Irma und Dr. Ernst Heppner
Heppner, Ernst
Mediziner, geb. 4.9.1891 Koschmin (Posen), gest. 16.12.1973 Jerusalem
H. ließ sich nach dem mit der Promotion abgeschlossenen Medizinstudium in Hamburg nieder. 1929 richtete er eine Arztpraxis in Wandsbek ein, wo er am 1.April 1933 Opfer des Boykotts wurde, den er – als Zeichen des Widerstands – fotografisch dokumentierte.
Auf dem Plakat, aufgestellt auf dem Grundstück des Wohnhauses der Familie in der Bovestr. 44 (heutige Adresse) war zu lesen: "Jüdischen Ärzten überlasset nicht deutsche Gesundheit".

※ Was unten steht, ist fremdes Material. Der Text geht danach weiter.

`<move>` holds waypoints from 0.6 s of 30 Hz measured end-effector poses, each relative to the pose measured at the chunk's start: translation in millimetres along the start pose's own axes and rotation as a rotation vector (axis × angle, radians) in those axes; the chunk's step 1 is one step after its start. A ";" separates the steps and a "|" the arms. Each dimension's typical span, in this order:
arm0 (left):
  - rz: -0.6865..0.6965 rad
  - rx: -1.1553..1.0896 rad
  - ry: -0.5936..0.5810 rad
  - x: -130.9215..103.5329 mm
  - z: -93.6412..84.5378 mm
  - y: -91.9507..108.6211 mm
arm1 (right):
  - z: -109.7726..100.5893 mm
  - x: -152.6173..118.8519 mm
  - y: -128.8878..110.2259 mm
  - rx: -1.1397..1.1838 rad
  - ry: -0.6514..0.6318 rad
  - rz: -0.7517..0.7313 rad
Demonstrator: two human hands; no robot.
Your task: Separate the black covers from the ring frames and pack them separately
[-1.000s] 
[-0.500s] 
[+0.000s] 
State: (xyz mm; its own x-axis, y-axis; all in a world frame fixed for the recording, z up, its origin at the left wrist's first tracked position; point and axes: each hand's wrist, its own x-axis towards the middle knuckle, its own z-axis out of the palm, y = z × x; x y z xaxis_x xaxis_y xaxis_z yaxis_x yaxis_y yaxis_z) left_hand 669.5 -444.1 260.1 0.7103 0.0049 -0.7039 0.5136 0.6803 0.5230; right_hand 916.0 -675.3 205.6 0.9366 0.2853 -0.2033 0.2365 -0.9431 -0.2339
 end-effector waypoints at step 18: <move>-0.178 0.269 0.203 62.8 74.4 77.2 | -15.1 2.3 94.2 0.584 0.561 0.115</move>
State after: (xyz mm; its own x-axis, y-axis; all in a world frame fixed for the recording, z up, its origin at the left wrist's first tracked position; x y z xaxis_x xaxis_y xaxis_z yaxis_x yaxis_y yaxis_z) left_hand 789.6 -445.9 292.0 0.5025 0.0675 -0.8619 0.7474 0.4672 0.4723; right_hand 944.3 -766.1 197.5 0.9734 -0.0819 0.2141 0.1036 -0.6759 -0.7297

Im Juni 1933 verlor H. als „Nichtarier“ die Kassenzulassung und seine berufliche Existenz. Im September 1934 musste H. gemeinsam mit seiner Frau und den drei Kindern Hamburg verlassen, emigrierte nach Palästina und eröffnete in Jerusalem eine bescheidene Praxis. Da die Einnahmen nicht zum Lebensunterhalt ausreichten, verdingte er sich zeitweilig als Schiffsarzt und arbeitete in verschiedenen Krankenhäusern. 1939 reiste er nach Belgien, um Verwandte mit falschen Papieren aus Deutschland herauszuholen sowie um Gelder für den Aufbau des jüdischen Staates aufzutreiben. Arretiert und nach Palästina abgeschoben, folgten schwierige Jahre ohne ausreichendes Einkommen. Nach Kriegsende erfuhr H,, dass sein Vater und seine Schwestern Opfer des Holocaust geworden waren. Depressionen und ein altes Herzleiden beeinträchtigten seine Arbeitsfähigkeit zunehmend. 1955 kehrte H. nach Hamburg zurück, um sich behandeln zu lassen. Etwa zeitgleich begann sein Kampf um eine Entschädigung für die erlittenen materiellen und beruflichen Schäden – und für seine Altersrente von der kassenärztlichen Vereinigung. H. musste sich erneut in Hamburg als Arzt niederlassen – im Alter von 65 Jahren, begleitet von seiner Frau. 1961 kehrte das Ehepaar endgültig nach Jerusalem zurück.
1987 habe ich Menachem und Jacob, die Söhne Dr. Heppners dort besucht. Sie überließen mir Dokumente und Familienfotos, darunter auch das Foto vom Boykott. Es ist das einzige, das den Boykott auf Hamburger Gebiet dokumentiert.
1988 besuchte Menachem Heppner Hamburg und kam auch nach Wandsbek, wo er einen Vortrag hielt. Seinerzeit war er an der Schule Bovestraße eingeschult worden, wo er auch am Religionsunterricht teilnahm. Seine altes Zeugnisheft befand sich noch immer in seinem Besitz.
Astrid Louven
veröffentlicht in: Das Jüdische Hamburg, Ein historisches Nachschlagewerk, Hrsg. vom Institut für die Geschichte der deutschen Juden, Göttingen 2006, von mir ergänzt.